Records from a data collection:
++++++

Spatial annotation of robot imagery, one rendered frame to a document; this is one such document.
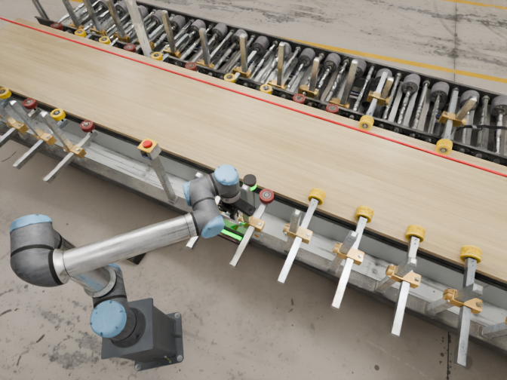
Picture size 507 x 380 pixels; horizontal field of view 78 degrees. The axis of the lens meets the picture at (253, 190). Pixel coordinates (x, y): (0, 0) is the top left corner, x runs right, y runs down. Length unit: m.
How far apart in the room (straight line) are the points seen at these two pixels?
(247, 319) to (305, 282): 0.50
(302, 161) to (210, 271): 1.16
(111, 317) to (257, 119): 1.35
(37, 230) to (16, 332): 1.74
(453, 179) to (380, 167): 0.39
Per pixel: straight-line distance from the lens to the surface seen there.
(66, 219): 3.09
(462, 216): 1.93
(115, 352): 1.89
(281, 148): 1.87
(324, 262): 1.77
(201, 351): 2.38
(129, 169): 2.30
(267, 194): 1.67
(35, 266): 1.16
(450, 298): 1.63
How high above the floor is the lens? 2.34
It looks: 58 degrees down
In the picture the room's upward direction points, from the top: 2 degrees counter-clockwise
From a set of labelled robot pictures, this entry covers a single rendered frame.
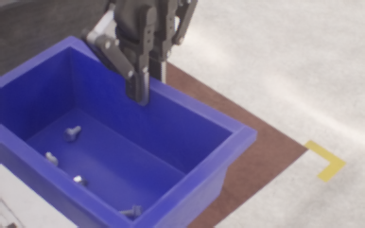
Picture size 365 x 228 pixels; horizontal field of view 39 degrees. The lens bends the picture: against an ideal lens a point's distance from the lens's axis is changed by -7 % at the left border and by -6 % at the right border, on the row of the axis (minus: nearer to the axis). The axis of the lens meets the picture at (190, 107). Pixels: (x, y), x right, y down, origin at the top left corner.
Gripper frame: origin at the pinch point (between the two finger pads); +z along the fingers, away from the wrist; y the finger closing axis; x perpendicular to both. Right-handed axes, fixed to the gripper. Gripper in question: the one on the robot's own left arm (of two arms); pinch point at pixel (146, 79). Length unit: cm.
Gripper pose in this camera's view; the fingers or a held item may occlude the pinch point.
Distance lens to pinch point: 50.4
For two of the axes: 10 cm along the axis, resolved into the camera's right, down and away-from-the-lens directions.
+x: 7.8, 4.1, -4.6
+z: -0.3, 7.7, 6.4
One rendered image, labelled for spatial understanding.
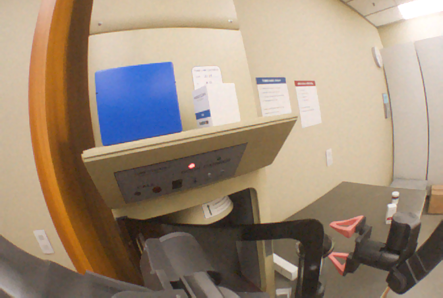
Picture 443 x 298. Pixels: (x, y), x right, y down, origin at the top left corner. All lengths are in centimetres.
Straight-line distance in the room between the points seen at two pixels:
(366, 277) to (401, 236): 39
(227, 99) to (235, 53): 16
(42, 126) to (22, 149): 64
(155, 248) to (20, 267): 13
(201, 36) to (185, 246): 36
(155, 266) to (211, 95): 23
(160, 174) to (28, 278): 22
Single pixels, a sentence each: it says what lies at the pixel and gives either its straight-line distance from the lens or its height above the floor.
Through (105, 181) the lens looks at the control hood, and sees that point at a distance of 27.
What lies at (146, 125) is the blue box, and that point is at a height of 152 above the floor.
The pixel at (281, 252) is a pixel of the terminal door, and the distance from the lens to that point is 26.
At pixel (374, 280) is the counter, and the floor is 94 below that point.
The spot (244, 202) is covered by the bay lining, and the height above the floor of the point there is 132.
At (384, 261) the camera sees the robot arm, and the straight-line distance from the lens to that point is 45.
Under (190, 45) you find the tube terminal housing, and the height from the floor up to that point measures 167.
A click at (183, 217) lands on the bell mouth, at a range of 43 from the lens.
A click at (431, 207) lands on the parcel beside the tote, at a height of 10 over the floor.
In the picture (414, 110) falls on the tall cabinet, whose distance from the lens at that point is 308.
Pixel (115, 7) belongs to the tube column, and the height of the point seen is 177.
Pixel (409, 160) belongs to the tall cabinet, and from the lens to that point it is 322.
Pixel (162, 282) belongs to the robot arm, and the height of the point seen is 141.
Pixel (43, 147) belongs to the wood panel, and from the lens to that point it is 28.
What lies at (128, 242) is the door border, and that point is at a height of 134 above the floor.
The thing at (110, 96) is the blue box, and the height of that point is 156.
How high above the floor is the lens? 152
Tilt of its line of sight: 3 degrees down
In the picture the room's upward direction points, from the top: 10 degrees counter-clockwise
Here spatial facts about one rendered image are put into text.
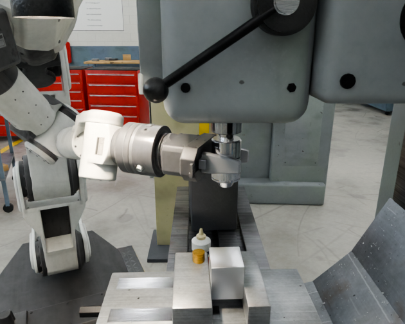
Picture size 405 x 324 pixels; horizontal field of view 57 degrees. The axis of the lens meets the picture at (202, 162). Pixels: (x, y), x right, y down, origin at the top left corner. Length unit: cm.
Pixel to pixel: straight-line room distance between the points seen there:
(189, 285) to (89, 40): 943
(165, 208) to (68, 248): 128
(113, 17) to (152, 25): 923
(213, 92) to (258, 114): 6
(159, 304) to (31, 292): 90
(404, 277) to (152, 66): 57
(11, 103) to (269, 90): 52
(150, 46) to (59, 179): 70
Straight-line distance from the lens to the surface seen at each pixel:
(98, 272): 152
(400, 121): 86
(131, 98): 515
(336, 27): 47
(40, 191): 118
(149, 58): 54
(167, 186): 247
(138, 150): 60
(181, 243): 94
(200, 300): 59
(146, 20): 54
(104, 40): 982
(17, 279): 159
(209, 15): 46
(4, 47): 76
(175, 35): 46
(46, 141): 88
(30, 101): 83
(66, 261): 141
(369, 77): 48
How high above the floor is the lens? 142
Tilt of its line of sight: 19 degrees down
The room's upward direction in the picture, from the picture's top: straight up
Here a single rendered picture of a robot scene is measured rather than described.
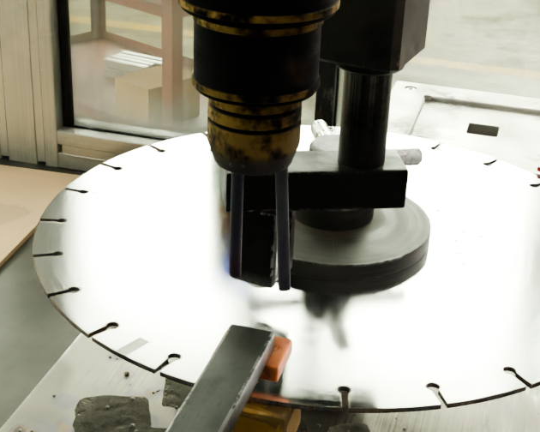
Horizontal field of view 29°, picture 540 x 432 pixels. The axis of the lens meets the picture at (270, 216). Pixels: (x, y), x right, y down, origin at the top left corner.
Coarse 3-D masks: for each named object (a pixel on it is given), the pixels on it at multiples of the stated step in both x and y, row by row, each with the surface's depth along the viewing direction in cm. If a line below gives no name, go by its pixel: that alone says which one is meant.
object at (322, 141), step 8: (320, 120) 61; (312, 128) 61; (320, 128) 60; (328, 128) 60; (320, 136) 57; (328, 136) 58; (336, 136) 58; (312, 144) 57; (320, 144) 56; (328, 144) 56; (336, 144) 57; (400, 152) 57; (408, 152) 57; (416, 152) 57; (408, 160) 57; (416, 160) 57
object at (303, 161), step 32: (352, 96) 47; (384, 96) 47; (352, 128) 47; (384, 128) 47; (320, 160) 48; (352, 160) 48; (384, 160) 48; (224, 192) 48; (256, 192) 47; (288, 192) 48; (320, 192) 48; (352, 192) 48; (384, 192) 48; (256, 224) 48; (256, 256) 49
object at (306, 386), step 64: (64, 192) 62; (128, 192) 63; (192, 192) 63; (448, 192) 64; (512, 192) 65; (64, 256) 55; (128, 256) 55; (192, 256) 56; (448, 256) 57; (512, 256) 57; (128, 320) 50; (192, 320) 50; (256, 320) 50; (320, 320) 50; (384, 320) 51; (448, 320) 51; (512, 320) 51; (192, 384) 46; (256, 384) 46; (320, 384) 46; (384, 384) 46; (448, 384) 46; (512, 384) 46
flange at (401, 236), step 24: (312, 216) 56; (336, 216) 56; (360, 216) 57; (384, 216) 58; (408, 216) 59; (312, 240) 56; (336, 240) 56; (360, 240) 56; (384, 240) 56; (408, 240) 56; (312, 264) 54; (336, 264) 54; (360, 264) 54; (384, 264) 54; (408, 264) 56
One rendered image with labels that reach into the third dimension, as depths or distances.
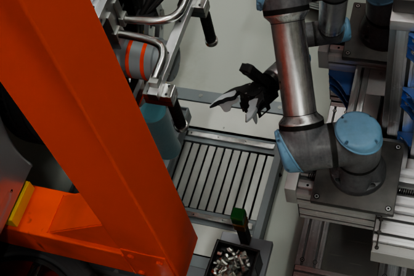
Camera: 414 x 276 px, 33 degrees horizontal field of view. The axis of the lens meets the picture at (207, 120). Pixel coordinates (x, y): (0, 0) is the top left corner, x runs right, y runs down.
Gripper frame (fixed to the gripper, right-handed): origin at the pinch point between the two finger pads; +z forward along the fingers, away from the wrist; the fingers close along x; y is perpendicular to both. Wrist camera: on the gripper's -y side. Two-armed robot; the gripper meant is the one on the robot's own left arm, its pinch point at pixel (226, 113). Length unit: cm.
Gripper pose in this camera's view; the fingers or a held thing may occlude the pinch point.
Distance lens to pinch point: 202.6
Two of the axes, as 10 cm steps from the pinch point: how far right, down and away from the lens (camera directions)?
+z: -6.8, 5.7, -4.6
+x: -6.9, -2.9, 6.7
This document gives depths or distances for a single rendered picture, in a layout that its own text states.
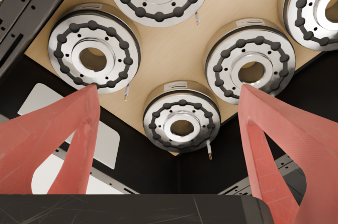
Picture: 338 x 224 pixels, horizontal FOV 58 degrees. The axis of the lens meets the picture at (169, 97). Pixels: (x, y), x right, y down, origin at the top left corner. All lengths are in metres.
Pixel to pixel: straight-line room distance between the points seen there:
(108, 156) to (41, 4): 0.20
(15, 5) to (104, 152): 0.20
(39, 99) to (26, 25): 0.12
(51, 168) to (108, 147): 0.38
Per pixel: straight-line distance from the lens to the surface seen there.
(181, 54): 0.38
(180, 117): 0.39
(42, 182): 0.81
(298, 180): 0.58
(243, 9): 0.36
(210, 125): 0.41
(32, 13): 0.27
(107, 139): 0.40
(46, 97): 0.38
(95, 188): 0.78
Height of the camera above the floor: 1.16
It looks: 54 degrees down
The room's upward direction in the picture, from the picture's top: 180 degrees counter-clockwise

++++++

▶ _Task description_:
Among the lines of the data above, find those with the word "blue" and show them.

▶ _Exercise response_:
What lies at (146, 125) is the blue box, and that point is at a height of 152 above the floor.
The thing at (110, 96) is the blue box, and the height of that point is 156.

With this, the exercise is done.